_SUPPLIED DATA_
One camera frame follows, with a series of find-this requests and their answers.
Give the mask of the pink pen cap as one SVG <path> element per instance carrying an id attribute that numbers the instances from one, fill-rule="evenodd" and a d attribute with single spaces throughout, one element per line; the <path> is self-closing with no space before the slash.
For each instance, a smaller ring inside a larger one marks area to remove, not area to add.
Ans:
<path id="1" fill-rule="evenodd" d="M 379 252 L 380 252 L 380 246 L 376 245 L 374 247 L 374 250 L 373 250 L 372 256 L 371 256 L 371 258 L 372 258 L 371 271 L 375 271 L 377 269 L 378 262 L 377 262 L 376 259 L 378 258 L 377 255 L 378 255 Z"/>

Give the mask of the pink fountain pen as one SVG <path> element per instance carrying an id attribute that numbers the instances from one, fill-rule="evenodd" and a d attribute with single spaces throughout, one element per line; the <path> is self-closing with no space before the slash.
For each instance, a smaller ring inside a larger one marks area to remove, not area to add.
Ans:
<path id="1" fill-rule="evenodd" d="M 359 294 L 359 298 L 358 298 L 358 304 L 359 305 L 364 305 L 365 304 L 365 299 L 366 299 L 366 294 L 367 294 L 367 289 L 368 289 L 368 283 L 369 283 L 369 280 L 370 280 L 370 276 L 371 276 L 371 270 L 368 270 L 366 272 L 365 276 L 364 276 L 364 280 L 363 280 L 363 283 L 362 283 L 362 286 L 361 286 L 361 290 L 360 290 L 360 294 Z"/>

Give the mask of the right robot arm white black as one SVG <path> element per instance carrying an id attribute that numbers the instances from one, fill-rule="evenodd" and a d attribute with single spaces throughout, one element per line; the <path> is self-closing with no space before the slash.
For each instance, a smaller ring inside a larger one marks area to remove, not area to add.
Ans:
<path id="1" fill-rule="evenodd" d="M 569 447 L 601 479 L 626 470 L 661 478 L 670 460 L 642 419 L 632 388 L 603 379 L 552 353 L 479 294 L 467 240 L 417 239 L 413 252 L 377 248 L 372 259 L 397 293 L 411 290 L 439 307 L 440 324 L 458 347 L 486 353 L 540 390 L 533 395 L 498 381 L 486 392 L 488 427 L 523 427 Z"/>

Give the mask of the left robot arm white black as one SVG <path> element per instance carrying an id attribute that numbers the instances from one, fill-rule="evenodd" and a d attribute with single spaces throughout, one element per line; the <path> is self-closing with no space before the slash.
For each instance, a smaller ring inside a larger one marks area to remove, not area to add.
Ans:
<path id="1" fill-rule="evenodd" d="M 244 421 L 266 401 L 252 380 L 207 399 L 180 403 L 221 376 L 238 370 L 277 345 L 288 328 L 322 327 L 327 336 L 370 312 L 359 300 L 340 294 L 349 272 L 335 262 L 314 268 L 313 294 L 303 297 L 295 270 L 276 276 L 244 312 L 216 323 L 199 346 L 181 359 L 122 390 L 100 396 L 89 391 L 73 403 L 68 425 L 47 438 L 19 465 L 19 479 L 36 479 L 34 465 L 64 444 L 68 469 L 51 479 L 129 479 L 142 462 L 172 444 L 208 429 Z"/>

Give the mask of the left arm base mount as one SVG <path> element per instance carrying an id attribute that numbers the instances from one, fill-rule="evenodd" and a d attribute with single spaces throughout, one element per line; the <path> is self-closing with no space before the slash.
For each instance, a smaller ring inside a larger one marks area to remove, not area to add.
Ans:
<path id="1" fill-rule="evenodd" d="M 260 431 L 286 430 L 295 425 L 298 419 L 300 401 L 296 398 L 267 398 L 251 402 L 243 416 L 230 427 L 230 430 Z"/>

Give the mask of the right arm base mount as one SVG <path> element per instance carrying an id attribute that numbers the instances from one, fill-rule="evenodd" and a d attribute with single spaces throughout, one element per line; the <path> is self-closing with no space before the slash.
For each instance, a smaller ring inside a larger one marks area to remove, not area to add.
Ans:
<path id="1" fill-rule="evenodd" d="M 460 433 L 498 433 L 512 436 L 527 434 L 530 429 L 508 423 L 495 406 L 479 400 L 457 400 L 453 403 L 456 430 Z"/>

_INSTRUCTIONS TO FOLLOW_
Please quote the records above exactly, without skipping a line.

_RESULT OF THIS EXERCISE_
One camera frame follows, with a series of find-this requests and their answers.
Give the mask of the pink pen cap as one SVG <path> element per instance carrying an id attribute that numbers the instances from one, fill-rule="evenodd" and a d attribute with single spaces throughout, one element per line; the <path> is self-closing with no space before the slash.
For each instance, a smaller ring inside a larger one marks area to remove, not area to add.
Ans:
<path id="1" fill-rule="evenodd" d="M 379 252 L 380 252 L 380 246 L 376 245 L 374 247 L 374 250 L 373 250 L 372 256 L 371 256 L 371 258 L 372 258 L 371 271 L 375 271 L 377 269 L 378 262 L 377 262 L 376 259 L 378 258 L 377 255 L 378 255 Z"/>

Give the mask of the pink fountain pen as one SVG <path> element per instance carrying an id attribute that numbers the instances from one, fill-rule="evenodd" and a d attribute with single spaces throughout, one element per line; the <path> is self-closing with no space before the slash.
For each instance, a smaller ring inside a larger one marks area to remove, not area to add.
Ans:
<path id="1" fill-rule="evenodd" d="M 359 294 L 359 298 L 358 298 L 358 304 L 359 305 L 364 305 L 365 304 L 365 299 L 366 299 L 366 294 L 367 294 L 367 289 L 368 289 L 368 283 L 369 283 L 369 280 L 370 280 L 370 276 L 371 276 L 371 270 L 368 270 L 366 272 L 365 276 L 364 276 L 364 280 L 363 280 L 363 283 L 362 283 L 362 286 L 361 286 L 361 290 L 360 290 L 360 294 Z"/>

Give the mask of the right robot arm white black as one SVG <path> element per instance carrying an id attribute that numbers the instances from one, fill-rule="evenodd" and a d attribute with single spaces throughout, one element per line; the <path> is self-closing with no space before the slash.
For each instance, a smaller ring inside a larger one marks area to remove, not area to add.
Ans:
<path id="1" fill-rule="evenodd" d="M 569 447 L 601 479 L 626 470 L 661 478 L 670 460 L 642 419 L 632 388 L 603 379 L 552 353 L 479 294 L 467 240 L 417 239 L 413 252 L 377 248 L 372 259 L 397 293 L 411 290 L 439 307 L 440 324 L 458 347 L 486 353 L 540 390 L 533 395 L 498 381 L 486 392 L 488 427 L 523 427 Z"/>

Give the mask of the left robot arm white black as one SVG <path> element per instance carrying an id attribute that numbers the instances from one, fill-rule="evenodd" and a d attribute with single spaces throughout, one element per line; the <path> is self-closing with no space before the slash.
For each instance, a smaller ring inside a larger one marks area to remove, not area to add.
Ans:
<path id="1" fill-rule="evenodd" d="M 244 421 L 266 401 L 252 380 L 207 399 L 180 403 L 221 376 L 238 370 L 277 345 L 288 328 L 322 327 L 327 336 L 370 312 L 359 300 L 340 294 L 349 272 L 335 262 L 314 268 L 313 294 L 303 297 L 295 270 L 276 276 L 244 312 L 216 323 L 199 346 L 181 359 L 122 390 L 100 396 L 89 391 L 73 403 L 68 425 L 47 438 L 19 465 L 19 479 L 36 479 L 34 465 L 64 444 L 68 469 L 51 479 L 129 479 L 142 462 L 172 444 L 208 429 Z"/>

Give the mask of the left arm base mount as one SVG <path> element per instance carrying an id attribute that numbers the instances from one, fill-rule="evenodd" and a d attribute with single spaces throughout, one element per line; the <path> is self-closing with no space before the slash.
For each instance, a smaller ring inside a larger one marks area to remove, not area to add.
Ans:
<path id="1" fill-rule="evenodd" d="M 260 431 L 286 430 L 295 425 L 298 419 L 300 401 L 296 398 L 267 398 L 251 402 L 243 416 L 230 427 L 230 430 Z"/>

Give the mask of the right arm base mount as one SVG <path> element per instance carrying an id attribute that numbers the instances from one, fill-rule="evenodd" and a d attribute with single spaces throughout, one element per line; the <path> is self-closing with no space before the slash.
For each instance, a smaller ring inside a larger one marks area to remove, not area to add.
Ans:
<path id="1" fill-rule="evenodd" d="M 460 433 L 498 433 L 512 436 L 527 434 L 530 429 L 508 423 L 495 406 L 479 400 L 457 400 L 453 403 L 456 430 Z"/>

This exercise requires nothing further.